EXERCISE:
All records should be reproduced verbatim.

Recorded data:
Segment Open

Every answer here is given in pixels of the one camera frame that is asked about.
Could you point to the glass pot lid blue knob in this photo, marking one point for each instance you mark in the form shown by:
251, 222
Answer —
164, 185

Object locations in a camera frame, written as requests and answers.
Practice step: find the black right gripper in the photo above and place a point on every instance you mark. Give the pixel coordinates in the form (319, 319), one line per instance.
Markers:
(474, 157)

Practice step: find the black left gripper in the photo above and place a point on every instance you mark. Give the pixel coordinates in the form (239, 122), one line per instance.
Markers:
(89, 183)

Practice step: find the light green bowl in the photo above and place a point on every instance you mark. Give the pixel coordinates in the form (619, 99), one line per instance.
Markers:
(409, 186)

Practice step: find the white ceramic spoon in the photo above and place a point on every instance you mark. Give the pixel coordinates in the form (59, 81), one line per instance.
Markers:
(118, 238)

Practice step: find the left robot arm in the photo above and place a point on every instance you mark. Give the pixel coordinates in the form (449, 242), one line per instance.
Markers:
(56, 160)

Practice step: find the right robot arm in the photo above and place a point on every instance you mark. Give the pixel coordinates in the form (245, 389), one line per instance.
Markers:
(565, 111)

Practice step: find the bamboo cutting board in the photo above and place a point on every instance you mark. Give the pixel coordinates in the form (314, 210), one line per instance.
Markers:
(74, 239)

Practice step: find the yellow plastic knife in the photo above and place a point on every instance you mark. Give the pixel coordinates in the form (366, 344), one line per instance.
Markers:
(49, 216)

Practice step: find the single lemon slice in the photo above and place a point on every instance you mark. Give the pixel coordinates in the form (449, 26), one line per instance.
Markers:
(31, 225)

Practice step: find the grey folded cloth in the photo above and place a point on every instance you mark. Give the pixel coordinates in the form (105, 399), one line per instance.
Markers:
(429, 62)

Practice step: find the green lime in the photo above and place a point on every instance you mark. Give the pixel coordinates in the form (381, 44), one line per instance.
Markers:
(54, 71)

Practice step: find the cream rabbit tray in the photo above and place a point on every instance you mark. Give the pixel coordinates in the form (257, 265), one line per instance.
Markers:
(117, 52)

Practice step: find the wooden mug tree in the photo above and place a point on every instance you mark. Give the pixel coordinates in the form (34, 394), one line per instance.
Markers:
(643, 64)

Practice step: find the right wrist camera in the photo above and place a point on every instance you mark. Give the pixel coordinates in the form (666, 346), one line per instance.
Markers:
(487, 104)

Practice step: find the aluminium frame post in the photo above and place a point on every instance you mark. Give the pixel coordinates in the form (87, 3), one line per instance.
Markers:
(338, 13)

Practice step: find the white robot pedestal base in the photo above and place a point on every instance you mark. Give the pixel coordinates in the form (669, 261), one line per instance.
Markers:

Segment Closed

ANSWER BOX:
Every answer here is given in pixels of the one camera frame that is asked about.
Could you point to the glass pot lid blue knob in this photo, marking one point for each instance you mark in the form shown by:
251, 222
Answer —
164, 185

Object locations in a camera frame, written as requests and answers.
Practice step: find the black right gripper in the photo above and place a point on every instance you mark. Give the pixel coordinates in the form (319, 319), one line per instance.
Markers:
(474, 157)

Practice step: find the black left gripper in the photo above and place a point on every instance you mark. Give the pixel coordinates in the form (239, 122), one line per instance.
Markers:
(89, 183)

Practice step: find the light green bowl in the photo above and place a point on every instance you mark. Give the pixel coordinates in the form (619, 99), one line per instance.
Markers:
(409, 186)

Practice step: find the white ceramic spoon in the photo above and place a point on every instance you mark. Give the pixel coordinates in the form (59, 81), one line per instance.
Markers:
(118, 238)

Practice step: find the left robot arm in the photo above and place a point on every instance you mark. Give the pixel coordinates in the form (449, 242), one line per instance.
Markers:
(56, 160)

Practice step: find the right robot arm in the photo above and place a point on every instance you mark. Give the pixel coordinates in the form (245, 389), one line per instance.
Markers:
(565, 111)

Practice step: find the bamboo cutting board in the photo above and place a point on every instance you mark. Give the pixel coordinates in the form (314, 210), one line per instance.
Markers:
(74, 239)

Practice step: find the yellow plastic knife in the photo above and place a point on every instance you mark. Give the pixel coordinates in the form (366, 344), one line per instance.
Markers:
(49, 216)

Practice step: find the single lemon slice in the photo above and place a point on every instance you mark. Give the pixel coordinates in the form (449, 26), one line per instance.
Markers:
(31, 225)

Practice step: find the grey folded cloth in the photo above and place a point on every instance you mark. Give the pixel coordinates in the form (105, 399), one line per instance.
Markers:
(429, 62)

Practice step: find the green lime in the photo above and place a point on every instance you mark. Give the pixel coordinates in the form (381, 44), one line per instance.
Markers:
(54, 71)

Practice step: find the cream rabbit tray in the photo above and place a point on every instance you mark. Give the pixel coordinates in the form (257, 265), one line per instance.
Markers:
(117, 52)

Practice step: find the wooden mug tree in the photo above and place a point on every instance you mark. Give the pixel coordinates in the form (34, 394), one line per instance.
Markers:
(643, 64)

Practice step: find the right wrist camera in the photo above and place a point on every instance you mark. Give the pixel coordinates in the form (666, 346), one line per instance.
Markers:
(487, 104)

Practice step: find the aluminium frame post in the photo above and place a point on every instance you mark. Give the pixel coordinates in the form (87, 3), one line per instance.
Markers:
(338, 13)

Practice step: find the white robot pedestal base in the photo above and place a point on every instance you mark. Give the pixel coordinates in the form (669, 261), one line per instance.
Markers:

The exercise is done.